• _Source material_:
+ + + + + + +
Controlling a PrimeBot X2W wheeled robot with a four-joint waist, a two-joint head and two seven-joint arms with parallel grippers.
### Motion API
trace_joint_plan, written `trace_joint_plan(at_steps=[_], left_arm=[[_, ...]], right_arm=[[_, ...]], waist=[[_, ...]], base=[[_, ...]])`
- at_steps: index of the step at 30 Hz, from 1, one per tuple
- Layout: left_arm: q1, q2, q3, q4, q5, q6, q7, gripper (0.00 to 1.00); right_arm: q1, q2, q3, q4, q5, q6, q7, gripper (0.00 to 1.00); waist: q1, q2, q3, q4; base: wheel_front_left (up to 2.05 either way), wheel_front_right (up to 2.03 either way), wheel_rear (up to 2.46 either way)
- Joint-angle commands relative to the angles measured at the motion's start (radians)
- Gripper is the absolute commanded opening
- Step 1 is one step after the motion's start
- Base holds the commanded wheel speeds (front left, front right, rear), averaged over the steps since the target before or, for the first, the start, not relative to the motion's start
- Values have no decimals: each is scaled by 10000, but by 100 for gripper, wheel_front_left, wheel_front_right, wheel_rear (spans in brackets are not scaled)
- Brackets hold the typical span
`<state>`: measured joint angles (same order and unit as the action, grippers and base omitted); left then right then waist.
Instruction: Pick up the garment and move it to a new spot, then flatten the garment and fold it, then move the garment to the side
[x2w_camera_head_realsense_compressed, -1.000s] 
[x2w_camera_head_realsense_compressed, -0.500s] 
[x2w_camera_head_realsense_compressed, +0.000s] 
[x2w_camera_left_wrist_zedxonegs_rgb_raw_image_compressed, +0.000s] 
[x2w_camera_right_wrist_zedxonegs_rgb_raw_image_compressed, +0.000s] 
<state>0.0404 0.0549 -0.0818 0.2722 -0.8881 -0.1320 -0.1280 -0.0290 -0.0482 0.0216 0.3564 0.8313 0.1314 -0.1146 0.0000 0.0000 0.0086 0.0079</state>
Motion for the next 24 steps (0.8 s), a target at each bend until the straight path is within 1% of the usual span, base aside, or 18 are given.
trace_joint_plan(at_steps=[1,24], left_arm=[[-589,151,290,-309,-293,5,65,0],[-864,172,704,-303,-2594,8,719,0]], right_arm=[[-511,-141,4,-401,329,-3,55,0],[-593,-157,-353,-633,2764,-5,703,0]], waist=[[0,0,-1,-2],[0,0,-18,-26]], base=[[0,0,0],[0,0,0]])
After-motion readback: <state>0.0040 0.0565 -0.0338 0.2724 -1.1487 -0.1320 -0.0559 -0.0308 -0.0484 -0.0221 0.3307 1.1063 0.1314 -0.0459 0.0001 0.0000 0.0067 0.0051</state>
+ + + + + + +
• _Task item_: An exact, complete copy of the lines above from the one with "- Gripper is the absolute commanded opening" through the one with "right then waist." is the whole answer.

• _Output for this exercise_:
- Gripper is the absolute commanded opening
- Step 1 is one step after the motion's start
- Base holds the commanded wheel speeds (front left, front right, rear), averaged over the steps since the target before or, for the first, the start, not relative to the motion's start
- Values have no decimals: each is scaled by 10000, but by 100 for gripper, wheel_front_left, wheel_front_right, wheel_rear (spans in brackets are not scaled)
- Brackets hold the typical span
`<state>`: measured joint angles (same order and unit as the action, grippers and base omitted); left then right then waist.

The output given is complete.